Friendship is also noted in the sauna: “Our friendship expands and quiets/over eleven years since I first visited Suomi.” And in the sauna these two friends “Leave/imperfection/and judgment./Sweat and cold, wood and skin.” It is the space of the sauna that brings these women together and that heals such wounds as “I lost my father this year. He/slipped out of the room”(63). In “Flesh from Stone” friendship and sauna food culture merge: “the smoke sauna outside the city with a lunch buffet. We talk/and sweat, then drink beer. The city unfolds in the present of presence, melding steam from green. Sex between solitude,/ separating flesh from stone.”
The author has experienced saunas in many different places, from in Finland’s countryside, to its capital, in Massachusetts, and on a cruise ship. She recounts how a sauna caught fire, and in a photo we can see red emergency boxes outside of the saunas. The heat “is hot enough/to melt a stone.”(20) In “ The Thin Man at Kuusijarvi Sauna” she observes how a man manages the sauna: “He cultivates heat like wanton love” (20). The high temperatures penetrate deep: “Heat builds in our teeth. We need the plunge-pond for /muddying burning feet. We need water.”(28) The heat has transformative power. In “Prior Previous-Ness” she discloses “We un-do done graduate school/striving, for hot-heat relaxation, nudity.”(25). Everyone is included: “Women old and young, of every shape naked or not/tingle and talk//We take steps from steam to smoke/ to electric”(38).

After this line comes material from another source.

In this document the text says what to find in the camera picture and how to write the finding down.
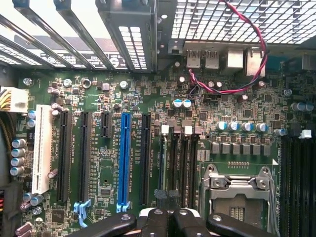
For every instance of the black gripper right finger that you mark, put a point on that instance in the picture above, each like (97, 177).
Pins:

I wish there was more inclusion of the Kalevala, observation of Finnish culture (mannerisms, customs, and behaviors), heightened language, and purely nature observation poems,. I would like to see more luscious haiku elements, jumping elements that let readers rest and wonder. For example in “Songs Captivate the Traveler” she beautifully moves from asking “Could it be a sha-man, or sha-woman blows through this wind and water?” to ”How can the cuckoo bless a forest/if only one tree remains unfelled?”, to “Silence. River, I miss your shadows” (18).
One poem stands out as really bringing in many layers, from personal, national and nature. “Origin & Motion, “a top poem in this collection, merges Finnish literary and creation myths, sauna culture, and Finnish food and uses those elements to interpret an aging American mother “a widow, [who] grows old in a hot place.” This mother though far away is felt close: “My mother’s voice cuts through woods like the earth/in dark rye bread.” The poem moves from Finland’s epic poem and piece of national pride, the Kalevala, where “a barren water-mother’s knee is the place/where birds lay eggs. The bottom half of a smashed egg becomes/earth” and ends with letting us ponder on: “Motion molds us into elements/beyond our drives. My mother worries in syllables she cannot sing./ Pain arrives in her feet like eggs hatched.”
About the reviewer: Suzanne Ondrus’ first book, Passion Seeds, won the 2013 Vernice Quebodeaux Prize. She was the 2013 Reed Magazine Markham Poetry Prize winner, a 2017 UNESCO World Book Capital featured poet in Guinea, Conakry, and a 2018-2019 Fulbright Scholar to Burkina Faso, West Africa. Her next poetry book, Death of an Unvirtuous Woman, is due out September 2022 with Finishing Line Press.